◆ THE PROBLEM ◆
Locate each line below that includes "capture" and reproduce it.

################

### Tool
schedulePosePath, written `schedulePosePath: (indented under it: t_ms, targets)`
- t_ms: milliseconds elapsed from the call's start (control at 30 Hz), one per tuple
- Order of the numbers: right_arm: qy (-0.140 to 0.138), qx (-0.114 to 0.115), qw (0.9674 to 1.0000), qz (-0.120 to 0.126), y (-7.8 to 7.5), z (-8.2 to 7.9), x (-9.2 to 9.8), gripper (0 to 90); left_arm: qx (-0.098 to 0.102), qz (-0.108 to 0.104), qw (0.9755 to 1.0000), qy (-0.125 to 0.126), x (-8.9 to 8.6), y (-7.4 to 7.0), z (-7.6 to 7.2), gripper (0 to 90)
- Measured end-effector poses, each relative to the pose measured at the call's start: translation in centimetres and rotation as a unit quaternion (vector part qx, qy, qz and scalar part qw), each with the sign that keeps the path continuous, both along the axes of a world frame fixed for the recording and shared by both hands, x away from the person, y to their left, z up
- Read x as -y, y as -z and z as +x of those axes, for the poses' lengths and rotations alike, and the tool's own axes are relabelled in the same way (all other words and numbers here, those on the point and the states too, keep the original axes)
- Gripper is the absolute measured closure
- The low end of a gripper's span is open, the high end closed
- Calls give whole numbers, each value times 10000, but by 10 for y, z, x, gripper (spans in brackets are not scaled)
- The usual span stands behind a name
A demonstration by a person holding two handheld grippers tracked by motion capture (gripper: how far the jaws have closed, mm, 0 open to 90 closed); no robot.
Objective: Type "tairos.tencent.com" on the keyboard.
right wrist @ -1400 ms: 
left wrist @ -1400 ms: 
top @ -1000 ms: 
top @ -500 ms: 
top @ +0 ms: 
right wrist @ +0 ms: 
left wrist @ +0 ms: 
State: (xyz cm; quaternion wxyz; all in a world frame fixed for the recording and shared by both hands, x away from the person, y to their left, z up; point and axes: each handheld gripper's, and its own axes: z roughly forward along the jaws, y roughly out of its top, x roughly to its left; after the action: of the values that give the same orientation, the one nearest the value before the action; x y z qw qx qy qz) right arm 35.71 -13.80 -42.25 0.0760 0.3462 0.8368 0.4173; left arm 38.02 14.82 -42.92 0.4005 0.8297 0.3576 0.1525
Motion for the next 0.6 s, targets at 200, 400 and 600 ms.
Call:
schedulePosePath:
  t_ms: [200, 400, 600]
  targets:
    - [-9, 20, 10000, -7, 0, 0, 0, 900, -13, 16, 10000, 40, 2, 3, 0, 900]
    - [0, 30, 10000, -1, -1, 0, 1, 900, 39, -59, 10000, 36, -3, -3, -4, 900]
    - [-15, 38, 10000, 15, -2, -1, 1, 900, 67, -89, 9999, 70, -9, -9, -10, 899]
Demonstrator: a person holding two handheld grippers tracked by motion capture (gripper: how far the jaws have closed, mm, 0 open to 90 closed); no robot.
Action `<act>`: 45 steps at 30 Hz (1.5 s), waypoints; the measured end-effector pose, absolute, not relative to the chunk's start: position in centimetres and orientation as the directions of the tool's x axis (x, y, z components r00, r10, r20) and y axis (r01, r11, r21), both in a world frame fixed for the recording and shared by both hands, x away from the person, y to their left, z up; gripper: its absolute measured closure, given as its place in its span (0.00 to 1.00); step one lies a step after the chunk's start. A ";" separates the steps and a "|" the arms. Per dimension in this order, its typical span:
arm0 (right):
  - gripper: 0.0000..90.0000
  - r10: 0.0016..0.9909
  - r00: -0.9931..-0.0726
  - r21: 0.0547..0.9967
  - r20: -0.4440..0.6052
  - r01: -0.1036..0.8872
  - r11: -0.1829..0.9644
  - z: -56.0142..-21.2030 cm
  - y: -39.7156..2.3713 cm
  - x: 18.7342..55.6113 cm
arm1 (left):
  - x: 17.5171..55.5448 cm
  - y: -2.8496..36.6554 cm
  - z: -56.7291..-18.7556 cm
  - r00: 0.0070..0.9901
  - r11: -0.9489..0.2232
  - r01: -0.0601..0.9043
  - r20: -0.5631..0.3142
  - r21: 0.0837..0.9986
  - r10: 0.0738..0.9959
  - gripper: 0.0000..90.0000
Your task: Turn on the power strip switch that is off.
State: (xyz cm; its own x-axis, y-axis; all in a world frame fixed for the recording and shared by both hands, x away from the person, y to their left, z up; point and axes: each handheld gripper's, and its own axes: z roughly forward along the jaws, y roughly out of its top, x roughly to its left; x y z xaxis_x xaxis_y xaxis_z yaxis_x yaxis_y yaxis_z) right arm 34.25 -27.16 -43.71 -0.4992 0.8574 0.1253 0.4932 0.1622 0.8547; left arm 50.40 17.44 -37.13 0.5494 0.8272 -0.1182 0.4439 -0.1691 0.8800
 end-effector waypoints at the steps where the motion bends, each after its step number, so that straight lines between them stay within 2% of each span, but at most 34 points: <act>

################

◆ SOLUTION BELOW ◆
A demonstration by a person holding two handheld grippers tracked by motion capture (gripper: how far the jaws have closed, mm, 0 open to 90 closed); no robot.
Demonstrator: a person holding two handheld grippers tracked by motion capture (gripper: how far the jaws have closed, mm, 0 open to 90 closed); no robot.

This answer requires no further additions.